### Work request
Please write out the listing exactly, leaving each picture out.

### Supplied information
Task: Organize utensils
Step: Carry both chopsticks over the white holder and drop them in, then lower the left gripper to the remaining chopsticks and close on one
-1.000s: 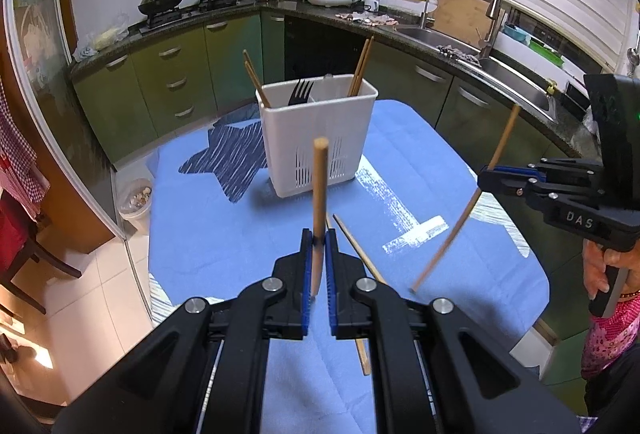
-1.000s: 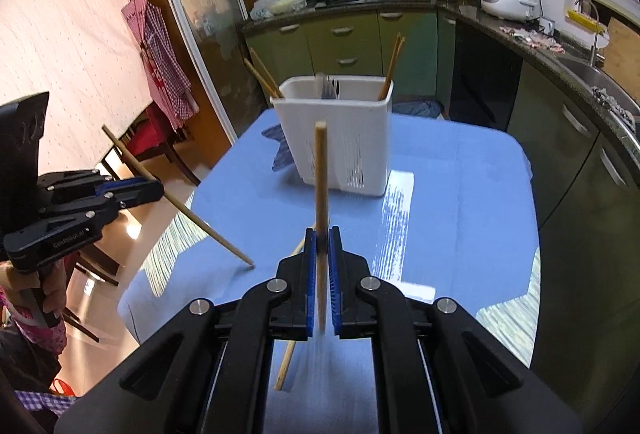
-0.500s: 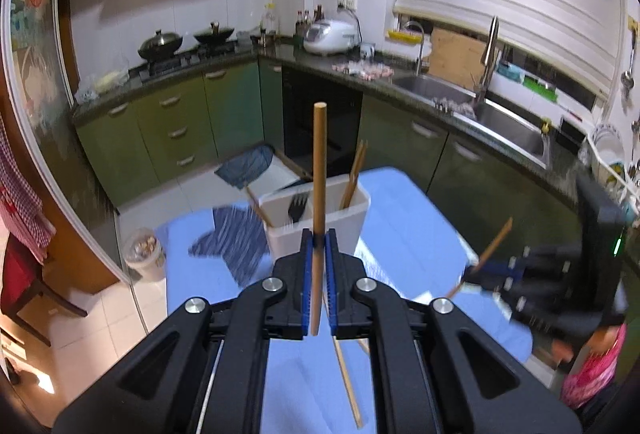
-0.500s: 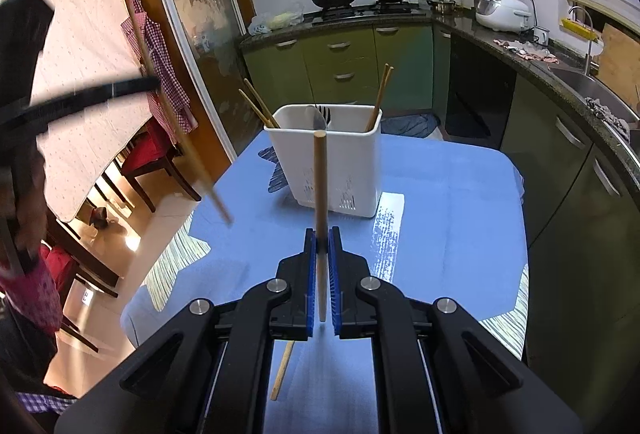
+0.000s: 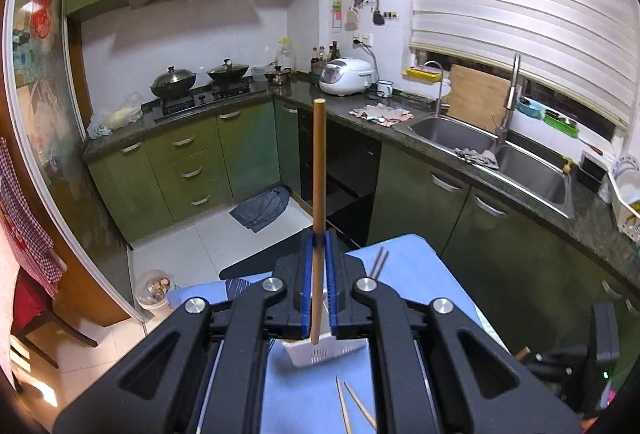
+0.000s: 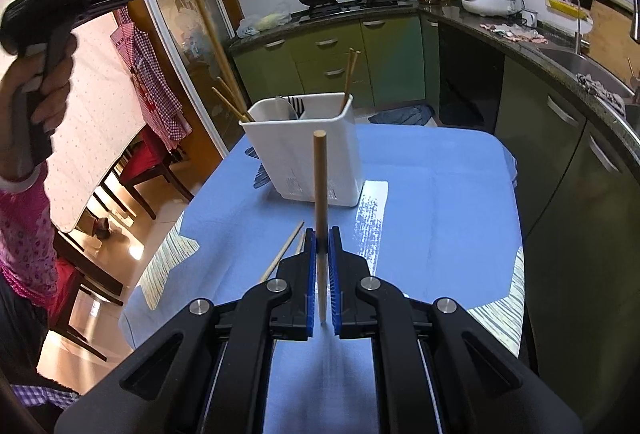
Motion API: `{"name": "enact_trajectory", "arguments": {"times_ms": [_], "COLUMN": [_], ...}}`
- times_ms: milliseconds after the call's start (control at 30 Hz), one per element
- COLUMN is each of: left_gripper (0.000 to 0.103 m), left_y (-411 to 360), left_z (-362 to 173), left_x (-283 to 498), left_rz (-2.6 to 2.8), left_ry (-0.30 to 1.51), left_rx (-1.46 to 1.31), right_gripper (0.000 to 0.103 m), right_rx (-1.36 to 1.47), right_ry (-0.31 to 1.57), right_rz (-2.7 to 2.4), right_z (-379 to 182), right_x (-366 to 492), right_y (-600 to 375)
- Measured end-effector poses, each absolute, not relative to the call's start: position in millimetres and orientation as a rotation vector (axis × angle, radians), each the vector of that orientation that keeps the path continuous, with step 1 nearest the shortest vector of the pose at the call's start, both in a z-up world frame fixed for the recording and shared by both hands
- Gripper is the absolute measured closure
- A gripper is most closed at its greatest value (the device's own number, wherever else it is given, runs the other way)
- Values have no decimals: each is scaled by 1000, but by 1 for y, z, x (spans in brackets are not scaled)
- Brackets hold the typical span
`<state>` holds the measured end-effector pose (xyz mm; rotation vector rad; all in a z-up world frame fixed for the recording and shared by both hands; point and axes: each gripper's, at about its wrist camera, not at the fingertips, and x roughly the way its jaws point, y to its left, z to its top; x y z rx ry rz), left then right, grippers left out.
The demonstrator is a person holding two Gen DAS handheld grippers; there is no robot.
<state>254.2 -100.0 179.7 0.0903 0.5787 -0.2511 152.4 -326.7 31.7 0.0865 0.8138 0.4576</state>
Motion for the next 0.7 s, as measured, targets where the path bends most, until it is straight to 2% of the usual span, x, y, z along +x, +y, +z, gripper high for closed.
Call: {"name": "enact_trajectory", "arguments": {"times_ms": [333, 400, 633, 700], "left_gripper": [96, 87, 83, 75], "left_y": [-97, -95, -85, -78], "left_z": [124, 118, 128, 131], "left_x": [293, 292, 262, 248], "left_rz": [-227, -232, -256, -259], "left_ry": [691, 702, 676, 664], "left_rx": [82, 83, 76, 69], "right_gripper": [96, 96, 96, 96], "right_rx": [93, 85, 62, 76], "right_ry": [808, 797, 680, 631], "right_rz": [457, 460, 465, 468], "right_z": [34, 41, 98, 122], "right_x": [155, 156, 165, 174], "right_y": [-330, -327, -312, -310]}}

### Solution below
Task: Organize utensils
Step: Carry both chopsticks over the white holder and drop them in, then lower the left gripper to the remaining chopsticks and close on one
-1.000s: 
-1.000s: 
-0.500s: 
-0.500s: 
+0.000s: 
+0.000s: 
Motion API: `{"name": "enact_trajectory", "arguments": {"times_ms": [_], "COLUMN": [_], ...}}`
- times_ms: milliseconds after the call's start (control at 30 Hz), one per element
- COLUMN is each of: left_gripper (0.000 to 0.103 m), left_y (-411 to 360), left_z (-362 to 173), left_x (-283 to 498), left_rz (-2.6 to 2.8), left_ry (-0.30 to 1.51), left_rx (-1.46 to 1.31), right_gripper (0.000 to 0.103 m), right_rx (-1.36 to 1.47), right_ry (-0.31 to 1.57), right_rz (-2.7 to 2.4), right_z (-379 to 182), right_x (-366 to 492), right_y (-600 to 375)
- Measured end-effector poses, each absolute, not relative to the call's start: position in millimetres and orientation as a rotation vector (axis × angle, radians), each the vector of that orientation that keeps the path continuous, with step 1 nearest the shortest vector of the pose at the call's start, both in a z-up world frame fixed for the recording and shared by both hands
- Gripper is the absolute measured closure
- A gripper is most closed at its greatest value (the device's own number, wherever else it is given, runs the other way)
- Values have no decimals: each is scaled by 1000, but by 1 for y, z, x (spans in brackets are not scaled)
- Brackets hold the typical span
`<state>` holds the measured end-effector pose (xyz mm; rotation vector rad; all in a z-up world frame fixed for the recording and shared by both hands; point and axes: each gripper's, at about its wrist camera, not at the fingertips, and x roughly the way its jaws point, y to its left, z to its top; x y z rx ry rz), left then right, grippers left out.
The demonstrator is a person holding two Gen DAS handheld grippers; there is no robot.
<state>254.2 -100.0 179.7 0.0903 0.5787 -0.2511 152.4 -326.7 31.7 0.0865 0.8138 0.4576</state>
Motion for the next 0.7 s, as measured, targets where the path bends most, until it is straight to 2% of the usual span, x, y, z along +x, +y, +z, gripper high for closed.
Call: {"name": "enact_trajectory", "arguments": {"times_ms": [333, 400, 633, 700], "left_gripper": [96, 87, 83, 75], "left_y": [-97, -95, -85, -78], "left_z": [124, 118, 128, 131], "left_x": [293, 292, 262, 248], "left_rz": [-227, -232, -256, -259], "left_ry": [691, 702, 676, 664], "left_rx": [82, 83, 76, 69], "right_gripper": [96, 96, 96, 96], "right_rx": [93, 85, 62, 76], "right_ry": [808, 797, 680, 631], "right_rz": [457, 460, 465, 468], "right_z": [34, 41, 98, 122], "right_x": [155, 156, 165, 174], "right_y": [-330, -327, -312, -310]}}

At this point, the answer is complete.